The father grieves. The favored son enters a foreign land. He is falsely accused, condemned without proper trial, and put in a place of the dead — Pharaoh's prison. He emerges from the prison to be exalted to the right hand of Pharaoh, the highest place in the kingdom besides the king himself. He is given a new name, a Gentile bride, and the authority to dispense bread to a starving world. The brothers who betrayed him come to him for bread. They do not recognize him. He recognizes them. He weeps. He forgives. He gives them the bread that saves their household.

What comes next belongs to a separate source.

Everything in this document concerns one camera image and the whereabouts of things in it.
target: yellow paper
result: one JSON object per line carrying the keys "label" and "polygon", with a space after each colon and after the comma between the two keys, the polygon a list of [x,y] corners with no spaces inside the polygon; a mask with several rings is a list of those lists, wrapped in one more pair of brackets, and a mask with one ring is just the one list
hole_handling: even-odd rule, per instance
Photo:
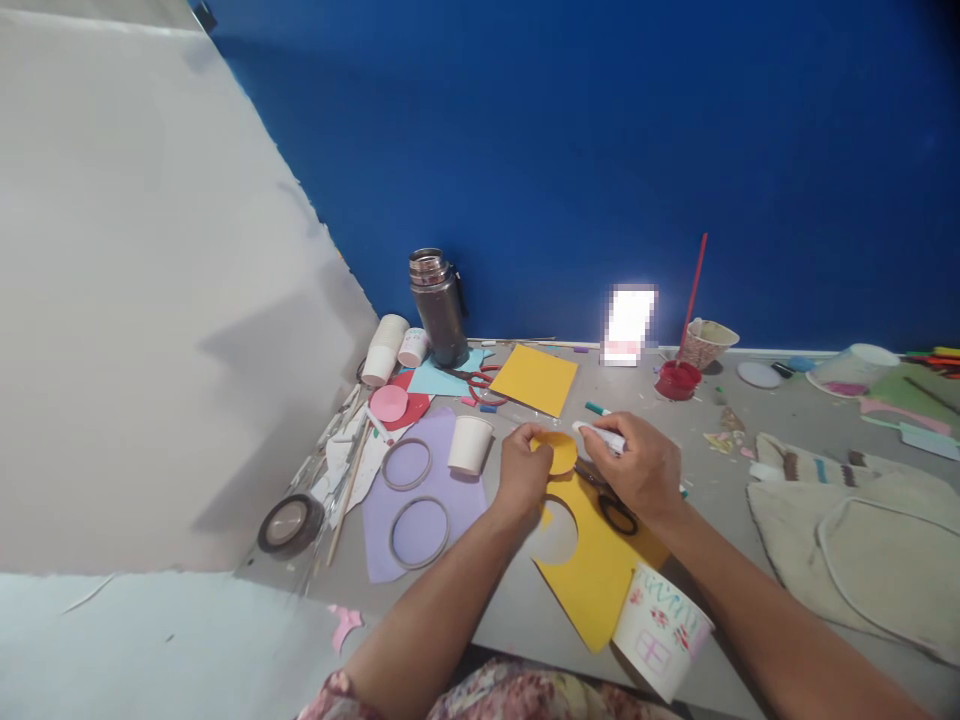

The Christian Fathers — Caesarius of Arles, Augustine, Cyril of Alexandria — saw the typology with a directness that is hard to argue with. Almost every element of the Joseph narrative is a foreshadowing of Christ. Beloved son. Stripped of the robe. Sold for silver. Placed in the pit. Believed dead by the father. Vindicated through suffering. Exalted to the right hand. Source of the bread that saves the world. Forgiving the very brothers whose betrayal sent him there. The pattern is too consistent to be coincidence.
The single line that holds it all together is Joseph's own. After the reconciliation, when the brothers fear that with their father dead Joseph will turn on them, he answers: "As for you, you meant evil against me, but God meant it for good, to bring it about that many people should be kept alive, as they are today." (Genesis 50:20) The verse is the deepest articulation of providence in the Hebrew Scriptures. The brothers' evil is not denied. The brothers' agency is not absolved. And the LORD's good purpose moves through it anyway, unstopped. The cross is the same sentence in its final form.
The Egyptian section of Joseph's life is also where Israel becomes Israel. The family of seventy descends to Goshen. Four hundred years later they emerge as a nation of slaves needing a deliverer. The Joseph narrative is the bridge from the patriarchs to the Exodus — and the figure who builds the bridge prefigures the deliverer the Exodus itself will only partially deliver.